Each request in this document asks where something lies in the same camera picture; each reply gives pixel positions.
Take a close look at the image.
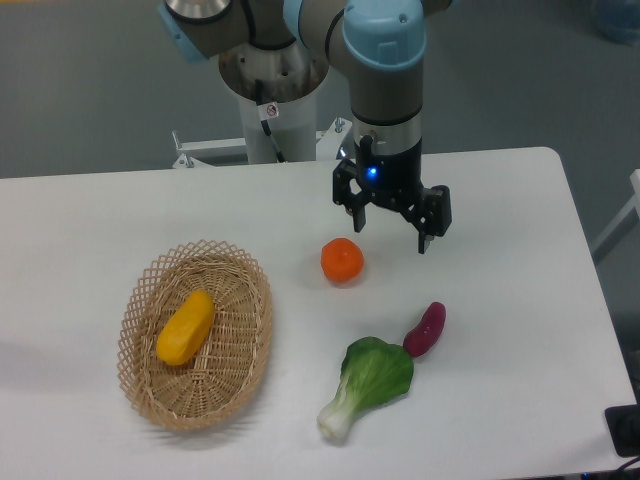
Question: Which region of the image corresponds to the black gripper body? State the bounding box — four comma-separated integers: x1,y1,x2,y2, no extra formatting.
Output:
350,135,424,211

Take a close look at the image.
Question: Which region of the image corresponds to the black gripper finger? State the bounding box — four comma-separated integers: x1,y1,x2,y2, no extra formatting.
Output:
332,159,373,233
399,185,452,254

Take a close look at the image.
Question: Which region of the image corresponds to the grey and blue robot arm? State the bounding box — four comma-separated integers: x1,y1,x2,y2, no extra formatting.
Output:
157,1,452,250

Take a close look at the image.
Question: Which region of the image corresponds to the yellow mango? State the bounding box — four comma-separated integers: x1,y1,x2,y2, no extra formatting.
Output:
156,290,215,366

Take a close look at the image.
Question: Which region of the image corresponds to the woven wicker basket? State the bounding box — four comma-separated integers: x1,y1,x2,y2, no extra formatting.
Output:
117,240,273,430

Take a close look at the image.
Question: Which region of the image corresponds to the orange tangerine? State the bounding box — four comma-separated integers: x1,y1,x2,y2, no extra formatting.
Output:
320,238,365,283

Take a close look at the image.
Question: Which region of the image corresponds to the purple sweet potato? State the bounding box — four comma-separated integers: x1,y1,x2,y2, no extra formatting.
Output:
403,302,446,358

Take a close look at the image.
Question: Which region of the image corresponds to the green bok choy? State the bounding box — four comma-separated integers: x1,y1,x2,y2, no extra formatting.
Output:
316,336,414,443

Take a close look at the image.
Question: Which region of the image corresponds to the blue object top right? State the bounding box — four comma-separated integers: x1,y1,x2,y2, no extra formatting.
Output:
590,0,639,46

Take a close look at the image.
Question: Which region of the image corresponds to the black device at table edge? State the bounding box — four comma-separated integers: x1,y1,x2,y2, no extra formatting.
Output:
604,404,639,457

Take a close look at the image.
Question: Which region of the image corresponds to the white metal base bracket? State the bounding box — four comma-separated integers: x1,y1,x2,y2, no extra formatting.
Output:
171,117,353,169

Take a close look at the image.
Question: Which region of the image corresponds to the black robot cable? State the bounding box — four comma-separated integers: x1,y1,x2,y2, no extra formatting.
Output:
253,78,287,164

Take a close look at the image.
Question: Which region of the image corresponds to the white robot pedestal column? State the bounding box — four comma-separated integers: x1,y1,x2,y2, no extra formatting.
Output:
218,41,329,164

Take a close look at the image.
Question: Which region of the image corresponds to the white frame at right edge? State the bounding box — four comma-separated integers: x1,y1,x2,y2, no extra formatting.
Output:
590,169,639,265

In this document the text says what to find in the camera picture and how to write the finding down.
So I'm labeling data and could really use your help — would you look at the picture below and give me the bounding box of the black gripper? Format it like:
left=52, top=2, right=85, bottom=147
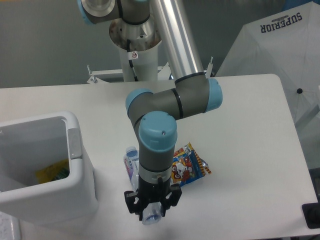
left=124, top=176, right=182, bottom=221

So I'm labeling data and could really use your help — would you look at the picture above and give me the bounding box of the clear crushed plastic bottle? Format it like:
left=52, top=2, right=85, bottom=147
left=123, top=146, right=162, bottom=225

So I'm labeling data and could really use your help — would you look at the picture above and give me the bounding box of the blue snack bag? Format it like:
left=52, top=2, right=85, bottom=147
left=170, top=142, right=212, bottom=187

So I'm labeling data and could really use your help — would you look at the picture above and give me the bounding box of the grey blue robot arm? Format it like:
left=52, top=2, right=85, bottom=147
left=77, top=0, right=223, bottom=221

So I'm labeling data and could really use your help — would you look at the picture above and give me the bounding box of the yellow wrapper in can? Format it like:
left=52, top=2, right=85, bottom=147
left=35, top=159, right=70, bottom=184

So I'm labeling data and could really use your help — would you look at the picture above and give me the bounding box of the white trash can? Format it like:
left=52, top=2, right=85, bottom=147
left=0, top=111, right=99, bottom=225

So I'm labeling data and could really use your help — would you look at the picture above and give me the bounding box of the black device at edge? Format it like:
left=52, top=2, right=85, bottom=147
left=302, top=202, right=320, bottom=229

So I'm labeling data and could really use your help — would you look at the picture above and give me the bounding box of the white Superior umbrella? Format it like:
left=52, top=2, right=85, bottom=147
left=216, top=1, right=320, bottom=122

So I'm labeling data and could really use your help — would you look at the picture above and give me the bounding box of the white metal base frame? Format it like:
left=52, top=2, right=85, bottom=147
left=86, top=56, right=216, bottom=84

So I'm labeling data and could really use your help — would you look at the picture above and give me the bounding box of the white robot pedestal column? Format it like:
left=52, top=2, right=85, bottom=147
left=118, top=45, right=158, bottom=82

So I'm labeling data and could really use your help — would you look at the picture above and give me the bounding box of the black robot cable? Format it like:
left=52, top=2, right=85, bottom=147
left=126, top=38, right=140, bottom=83

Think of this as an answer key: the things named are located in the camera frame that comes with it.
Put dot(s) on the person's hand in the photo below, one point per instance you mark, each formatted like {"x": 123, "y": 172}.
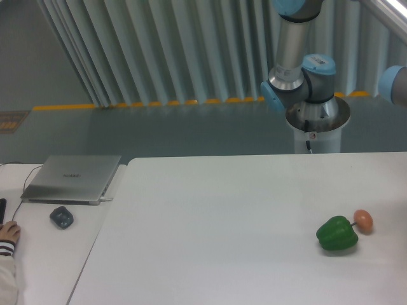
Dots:
{"x": 10, "y": 232}

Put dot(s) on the brown egg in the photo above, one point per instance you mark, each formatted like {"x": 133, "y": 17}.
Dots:
{"x": 363, "y": 221}

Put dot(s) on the white striped sleeve forearm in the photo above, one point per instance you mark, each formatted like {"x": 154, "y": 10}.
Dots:
{"x": 9, "y": 289}

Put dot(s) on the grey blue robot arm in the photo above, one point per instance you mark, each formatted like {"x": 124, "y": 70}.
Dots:
{"x": 297, "y": 77}

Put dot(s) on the green bell pepper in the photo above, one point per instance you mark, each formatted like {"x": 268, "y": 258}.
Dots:
{"x": 337, "y": 234}

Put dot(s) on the black phone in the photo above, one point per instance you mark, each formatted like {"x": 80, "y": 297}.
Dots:
{"x": 3, "y": 204}

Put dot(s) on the silver laptop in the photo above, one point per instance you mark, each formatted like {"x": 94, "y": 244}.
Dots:
{"x": 72, "y": 179}

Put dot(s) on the white folding partition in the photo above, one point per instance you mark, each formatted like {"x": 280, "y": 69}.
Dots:
{"x": 191, "y": 52}

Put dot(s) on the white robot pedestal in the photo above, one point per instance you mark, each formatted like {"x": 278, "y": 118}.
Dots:
{"x": 317, "y": 128}

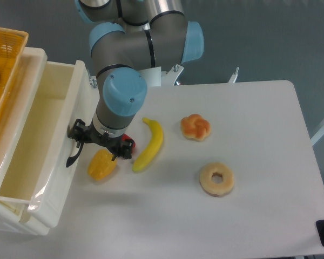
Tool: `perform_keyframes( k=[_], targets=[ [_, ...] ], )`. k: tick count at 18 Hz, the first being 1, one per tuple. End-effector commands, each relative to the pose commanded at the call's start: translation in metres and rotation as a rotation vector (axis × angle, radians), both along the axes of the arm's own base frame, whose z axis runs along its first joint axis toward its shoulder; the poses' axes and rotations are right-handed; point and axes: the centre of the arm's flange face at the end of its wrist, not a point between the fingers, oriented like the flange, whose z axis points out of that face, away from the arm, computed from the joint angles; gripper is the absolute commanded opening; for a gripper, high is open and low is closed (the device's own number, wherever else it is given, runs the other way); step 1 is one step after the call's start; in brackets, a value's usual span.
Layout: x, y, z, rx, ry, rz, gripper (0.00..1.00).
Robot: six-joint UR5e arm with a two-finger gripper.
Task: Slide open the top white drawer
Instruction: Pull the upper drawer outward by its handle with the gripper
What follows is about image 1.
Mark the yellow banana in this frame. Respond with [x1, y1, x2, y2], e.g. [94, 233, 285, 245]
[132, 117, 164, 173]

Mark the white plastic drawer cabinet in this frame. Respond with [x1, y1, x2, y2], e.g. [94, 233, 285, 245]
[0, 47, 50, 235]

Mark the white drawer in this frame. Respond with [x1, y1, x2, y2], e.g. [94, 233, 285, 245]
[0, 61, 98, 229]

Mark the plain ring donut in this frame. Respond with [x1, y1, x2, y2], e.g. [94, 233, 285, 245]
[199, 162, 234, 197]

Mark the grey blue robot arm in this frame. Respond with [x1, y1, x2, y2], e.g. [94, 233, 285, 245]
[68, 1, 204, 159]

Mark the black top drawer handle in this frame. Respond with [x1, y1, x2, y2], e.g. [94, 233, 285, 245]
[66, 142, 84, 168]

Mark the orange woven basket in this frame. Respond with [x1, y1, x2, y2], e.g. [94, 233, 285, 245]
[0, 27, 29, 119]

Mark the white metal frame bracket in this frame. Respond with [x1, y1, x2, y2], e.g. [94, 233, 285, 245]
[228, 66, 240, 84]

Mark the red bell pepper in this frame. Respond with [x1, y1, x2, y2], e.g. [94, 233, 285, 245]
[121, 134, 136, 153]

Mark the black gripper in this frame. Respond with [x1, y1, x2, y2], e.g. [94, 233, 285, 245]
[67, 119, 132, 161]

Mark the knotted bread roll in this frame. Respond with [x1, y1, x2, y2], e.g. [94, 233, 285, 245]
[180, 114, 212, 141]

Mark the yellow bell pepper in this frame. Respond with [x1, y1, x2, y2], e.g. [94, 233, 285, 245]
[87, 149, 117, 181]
::::::
Exercise details:
Each line of the material above that holds "cable" counts once; give the total and nothing else.

Result of the task:
2